The first thing you need to know about Ospreys is they are NOT hawks! They are not eagles either and, scientifically speaking, have been given their own Family (Pandionidae) and Genus (Pandion), separate from all other birds of prey.

Even though Ospreys are not hawks, they certainly look similar to one. These raptors have also been given nicknames, such as Sea Hawk, River Hawk, and Fish Hawk, which hint at the association between an Osprey and a hawk.

Osprey Range Map

Osprey Range Map

When you think of an Osprey, you should think of fish because that is what these birds eat 99% of the time. Because of their specialized diet, you will almost always find these birds of prey living, breeding, and raising their young around water in North Carolina.

Listen for Ospreys next time you are around a large body of water. Their alarm call is a series of short, high-pitched whistles that descend in pitch. The noise has been compared to a teapot taken off a stove.


OWLS


#8. Great Horned Owl

  • Bubo virginianus

birds of prey

  • Length: 17-25 in (43 – 64 cm)
  • Weight: 2.5 to 4 lbs (1134 – 1814 g)
  • Wingspan: 3 – 5 feet (91-153 cm)

Great Horned Owls are common birds of prey in North Carolina.

In fact, these raptors can actually be found almost anywhere in North America, from the Arctic to the tropics. Its habitat is practically unlimited as long as there are trees and rocky nesting sites available. It is hard to find a bird that can adapt better than a Great Horned Owl.

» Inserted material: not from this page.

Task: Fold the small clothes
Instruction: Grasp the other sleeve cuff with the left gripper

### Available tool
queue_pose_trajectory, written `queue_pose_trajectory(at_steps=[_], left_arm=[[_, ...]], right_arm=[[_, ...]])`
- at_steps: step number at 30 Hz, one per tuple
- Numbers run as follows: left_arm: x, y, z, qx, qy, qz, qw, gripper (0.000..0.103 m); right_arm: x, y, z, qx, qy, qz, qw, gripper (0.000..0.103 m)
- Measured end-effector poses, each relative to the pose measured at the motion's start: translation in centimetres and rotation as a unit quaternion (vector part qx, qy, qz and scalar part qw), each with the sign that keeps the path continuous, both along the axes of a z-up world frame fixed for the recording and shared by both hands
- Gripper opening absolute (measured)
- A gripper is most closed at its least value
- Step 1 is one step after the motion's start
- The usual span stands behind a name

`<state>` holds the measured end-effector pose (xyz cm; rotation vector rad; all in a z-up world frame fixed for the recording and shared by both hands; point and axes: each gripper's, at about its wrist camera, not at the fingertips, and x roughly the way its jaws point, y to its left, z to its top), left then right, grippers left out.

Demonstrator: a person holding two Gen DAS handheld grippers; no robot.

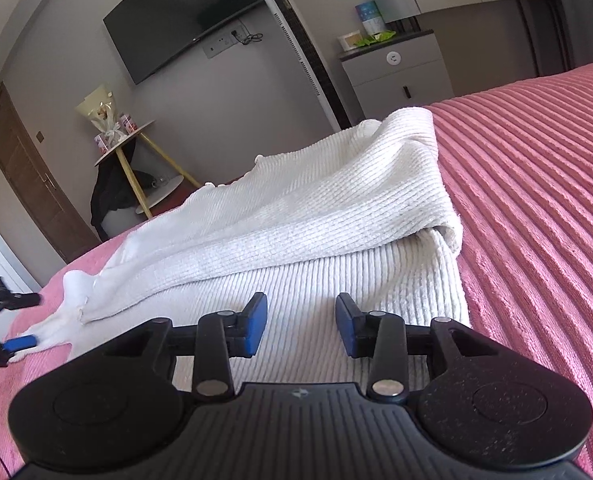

Great Horned Owl Range Map

great horned owl range map

These owls are large and look fierce! To identify them, look for their long tufts of feathers that resemble ears on their head.

Also, check out their intimidating eyes. I know I would not want to have a staring contest with one!

Both sexes hoot, but males are lower-pitched than females. Males give territorial calls that can be heard a few miles away at night. I don’t think there’s another owl species that does hooting better than a Great Horned Owl!


#9. Barred Owl

  • Strix varia

barred owl

  • Length: 16–25 in (40–63 cm)
  • Weight: 1–2.75 lbs (500–1250 g)
  • Wingspan: 38–49 in (96–125 cm)

Barred Owls are a common raptor found in North Carolina. The name “barred” derives from the horizontal stripes of alternating light brown and dark brown on the wings, back, and tail.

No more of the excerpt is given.